Pharmacotherapy: Some treatment plans also involve the use of pharmacotherapies, like methadone and buprenorphine, which stabilize the patient and prevent relapse. Pharmacotherapies prevent withdrawal, reduce cravings, and often block the effects of illicit drug use. Medications are not yet available for all types of drug addiction. Currently, pharmacotherapies exist for heroin, nicotine and morphine addiction. Some replacement drugs work by reducing cravings, while others produce unpleasant effects when the illicit addictive drug is consumed. Pharmacotherapies should be medically monitored in an outpatient setting, and are most effective when combined with some sort of sustained behavioral therapy.
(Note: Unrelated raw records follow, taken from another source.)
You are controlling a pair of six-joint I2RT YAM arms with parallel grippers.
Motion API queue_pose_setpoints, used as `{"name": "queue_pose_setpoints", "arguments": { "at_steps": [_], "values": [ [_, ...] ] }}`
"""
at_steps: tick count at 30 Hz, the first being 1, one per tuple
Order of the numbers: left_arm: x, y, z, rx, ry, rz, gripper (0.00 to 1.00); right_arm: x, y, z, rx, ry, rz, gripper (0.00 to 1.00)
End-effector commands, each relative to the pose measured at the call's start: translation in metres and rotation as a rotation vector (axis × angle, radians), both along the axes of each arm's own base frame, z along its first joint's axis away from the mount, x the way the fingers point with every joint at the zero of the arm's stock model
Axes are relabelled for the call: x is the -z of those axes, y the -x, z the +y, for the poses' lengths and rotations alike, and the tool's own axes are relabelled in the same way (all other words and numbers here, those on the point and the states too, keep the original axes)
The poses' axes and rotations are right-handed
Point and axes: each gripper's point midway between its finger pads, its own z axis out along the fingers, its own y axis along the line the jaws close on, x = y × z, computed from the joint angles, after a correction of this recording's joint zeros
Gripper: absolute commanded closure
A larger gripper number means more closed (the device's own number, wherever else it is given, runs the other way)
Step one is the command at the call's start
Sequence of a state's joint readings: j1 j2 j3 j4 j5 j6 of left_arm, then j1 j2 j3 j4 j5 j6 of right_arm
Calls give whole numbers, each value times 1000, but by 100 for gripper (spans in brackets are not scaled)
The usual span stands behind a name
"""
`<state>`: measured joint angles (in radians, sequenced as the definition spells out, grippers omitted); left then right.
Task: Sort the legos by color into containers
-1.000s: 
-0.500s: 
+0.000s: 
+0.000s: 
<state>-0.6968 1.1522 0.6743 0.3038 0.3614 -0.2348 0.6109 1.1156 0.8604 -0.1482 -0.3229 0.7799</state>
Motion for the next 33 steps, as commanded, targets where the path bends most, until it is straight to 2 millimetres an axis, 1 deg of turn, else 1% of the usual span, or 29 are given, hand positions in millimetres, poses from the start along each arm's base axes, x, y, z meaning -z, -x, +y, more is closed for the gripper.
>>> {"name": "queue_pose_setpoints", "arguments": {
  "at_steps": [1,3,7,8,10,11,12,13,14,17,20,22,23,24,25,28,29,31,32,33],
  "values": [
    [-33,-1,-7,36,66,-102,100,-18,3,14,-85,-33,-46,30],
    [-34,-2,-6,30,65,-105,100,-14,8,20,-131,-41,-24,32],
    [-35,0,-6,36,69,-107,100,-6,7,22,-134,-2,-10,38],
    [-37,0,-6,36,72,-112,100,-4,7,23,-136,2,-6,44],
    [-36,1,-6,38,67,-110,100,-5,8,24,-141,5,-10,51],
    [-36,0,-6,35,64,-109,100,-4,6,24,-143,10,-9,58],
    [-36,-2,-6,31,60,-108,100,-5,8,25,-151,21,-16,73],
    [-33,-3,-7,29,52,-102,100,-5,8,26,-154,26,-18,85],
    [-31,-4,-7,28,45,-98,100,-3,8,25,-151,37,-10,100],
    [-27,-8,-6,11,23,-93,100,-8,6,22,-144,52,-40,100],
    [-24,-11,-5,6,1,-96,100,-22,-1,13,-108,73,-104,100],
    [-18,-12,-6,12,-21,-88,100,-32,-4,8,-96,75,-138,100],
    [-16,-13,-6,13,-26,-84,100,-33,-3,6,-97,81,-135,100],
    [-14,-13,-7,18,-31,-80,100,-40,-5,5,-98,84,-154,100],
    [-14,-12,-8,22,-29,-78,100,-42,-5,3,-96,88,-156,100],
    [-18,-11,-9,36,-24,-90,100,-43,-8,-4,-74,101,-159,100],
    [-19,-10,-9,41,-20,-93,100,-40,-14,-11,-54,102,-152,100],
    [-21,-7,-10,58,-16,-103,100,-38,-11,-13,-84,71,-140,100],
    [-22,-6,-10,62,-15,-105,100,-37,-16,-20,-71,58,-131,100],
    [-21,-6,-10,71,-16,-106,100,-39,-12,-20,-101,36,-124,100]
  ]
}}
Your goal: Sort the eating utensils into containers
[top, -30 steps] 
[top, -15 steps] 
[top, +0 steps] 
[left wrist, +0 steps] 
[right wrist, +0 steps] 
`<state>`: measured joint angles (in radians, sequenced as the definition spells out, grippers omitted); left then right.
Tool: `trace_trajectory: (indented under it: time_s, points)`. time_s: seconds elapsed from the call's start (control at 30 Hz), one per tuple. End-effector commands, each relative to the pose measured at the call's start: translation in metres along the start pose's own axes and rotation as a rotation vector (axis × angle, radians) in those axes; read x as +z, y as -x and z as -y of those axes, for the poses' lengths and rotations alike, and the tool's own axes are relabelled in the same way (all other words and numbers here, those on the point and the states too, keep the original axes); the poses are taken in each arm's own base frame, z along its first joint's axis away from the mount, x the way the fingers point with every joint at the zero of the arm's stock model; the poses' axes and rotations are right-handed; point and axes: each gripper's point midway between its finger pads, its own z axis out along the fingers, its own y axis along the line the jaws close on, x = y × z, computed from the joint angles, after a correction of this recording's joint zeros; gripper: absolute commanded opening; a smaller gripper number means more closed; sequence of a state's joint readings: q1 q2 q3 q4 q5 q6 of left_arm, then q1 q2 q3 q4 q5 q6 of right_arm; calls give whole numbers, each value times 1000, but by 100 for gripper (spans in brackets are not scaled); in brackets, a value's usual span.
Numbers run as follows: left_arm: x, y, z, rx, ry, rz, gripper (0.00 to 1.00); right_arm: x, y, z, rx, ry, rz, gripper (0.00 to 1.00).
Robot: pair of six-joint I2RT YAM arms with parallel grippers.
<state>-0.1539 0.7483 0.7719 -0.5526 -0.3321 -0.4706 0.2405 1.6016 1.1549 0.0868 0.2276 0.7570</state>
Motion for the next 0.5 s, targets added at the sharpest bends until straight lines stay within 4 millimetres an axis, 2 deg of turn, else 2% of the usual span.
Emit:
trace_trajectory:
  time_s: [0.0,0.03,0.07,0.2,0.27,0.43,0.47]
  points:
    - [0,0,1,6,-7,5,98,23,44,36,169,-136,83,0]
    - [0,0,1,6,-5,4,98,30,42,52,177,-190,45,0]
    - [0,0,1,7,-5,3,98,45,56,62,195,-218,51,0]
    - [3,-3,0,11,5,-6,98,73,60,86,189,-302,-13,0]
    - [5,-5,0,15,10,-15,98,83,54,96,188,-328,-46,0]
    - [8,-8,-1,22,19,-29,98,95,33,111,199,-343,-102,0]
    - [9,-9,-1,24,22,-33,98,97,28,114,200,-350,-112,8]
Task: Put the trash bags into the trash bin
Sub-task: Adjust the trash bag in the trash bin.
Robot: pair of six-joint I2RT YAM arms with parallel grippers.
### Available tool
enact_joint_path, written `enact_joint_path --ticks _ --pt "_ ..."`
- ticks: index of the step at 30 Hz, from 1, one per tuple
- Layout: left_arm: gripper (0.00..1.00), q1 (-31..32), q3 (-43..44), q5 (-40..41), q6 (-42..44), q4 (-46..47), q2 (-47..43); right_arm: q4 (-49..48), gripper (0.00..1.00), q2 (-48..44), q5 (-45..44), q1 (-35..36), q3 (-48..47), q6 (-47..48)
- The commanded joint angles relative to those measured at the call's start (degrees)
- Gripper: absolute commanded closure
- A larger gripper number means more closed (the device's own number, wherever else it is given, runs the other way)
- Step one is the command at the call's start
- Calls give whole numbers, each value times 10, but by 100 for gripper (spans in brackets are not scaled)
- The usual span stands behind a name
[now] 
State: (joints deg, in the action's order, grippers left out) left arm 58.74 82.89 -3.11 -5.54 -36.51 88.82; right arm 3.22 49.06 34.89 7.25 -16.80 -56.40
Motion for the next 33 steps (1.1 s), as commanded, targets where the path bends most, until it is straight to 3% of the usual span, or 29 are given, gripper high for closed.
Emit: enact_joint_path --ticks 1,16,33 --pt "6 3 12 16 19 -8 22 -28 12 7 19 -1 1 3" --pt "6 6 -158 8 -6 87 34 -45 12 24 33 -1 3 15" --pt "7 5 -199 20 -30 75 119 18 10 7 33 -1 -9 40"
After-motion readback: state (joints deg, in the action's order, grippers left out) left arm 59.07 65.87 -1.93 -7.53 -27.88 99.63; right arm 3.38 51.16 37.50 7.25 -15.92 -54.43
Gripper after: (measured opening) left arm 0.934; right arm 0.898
Residential treatment programs: An effective option for addicts, residential treatment programs typically have multiple resources for treating all the aspects of the addiction, and they can also play a vital role in healing the family of the addict. After the residential program is completed, many treatment facilities offer an extended care program, halfway house, or outpatient therapy options.

Other therapeutic options: Support groups (12-Step support groups are often helpful), family counseling, and mindfulness training, are available for the treatment of addiction. Above all, an effective treatment program will address the individual as a whole, teach coping mechanisms to prevent relapse, and help the individual to once again become a productive member of his family and of society.

Young Adult Addiction and Treatment

The needs and circumstances of young adults vary from those of adolescents, adults and seniors, meaning that a different type of treatment for addiction to drugs or alcohol is valuable and necessary for this age group.

Young adult men and women between the ages of 18 and 25 can be challenging to treat. While some young adults initially succumb to drug or alcohol use as a result of peer pressure, underlying psychological issues often accompany addiction to drugs or alcohol. Typically, young men and women may suffer from anger issues, sexual concerns, narcissism, a sense of entitlement, trouble managing emotions and other conditions. They may also experience issues such as shame, negative body image, eating disorders or dependency on the opposite sex.

These and other conditions must be treated in addition to the primary diagnosis of drug or alcohol addiction. Also, because young adults respond differently to treatment than adolescents, adults and seniors, it’s important that programs take their specific needs into account. Clinicians should be specially trained to work with this patient population, and patients should be held accountable to one another, staff and themselves.

Longer-term care often is necessary for this age group. Family members’ participation in treatment also promotes recovery, as family issues and dynamics must be addressed and resolved in order for healing to begin.

Adult Addiction and Treatment

Treatment for adults, generally considered to be those 25 years or older, varies according to the needs and circumstances of each patient. Some patients will require medical detoxification, while others will not.

Some adult men and women, in addition to addiction to drugs or alcohol, suffer from co-occurring emotional, behavioral, psychological or psychiatric disorders, making treatment more challenging. Men and women tend to battle different psychological issues.

Men

  • Depression
  • Anxiety
  • Anger problems
  • Career issues
  • Intimacy issues
  • Mid-life crisis

Women

  • Anxiety
  • Eating disorders
  • Trauma
  • Shame

Men and women benefit from individual and group counseling, lectures, therapeutic activities, family groups, recreation and other activities. Research has shown that adult men and women are more successful with treatment that is gender-separate and gender-specific, as their issues differ. Furthermore, most patients participate more fully in discussions when they are conducted in single-sex groups.

The length of treatment for adults varies depending on circumstances. Longer-term care may be necessary for adult patients who have significant co-occurring disorders; have experienced relapse; work in certain professions or experience chronic pain or other health problems.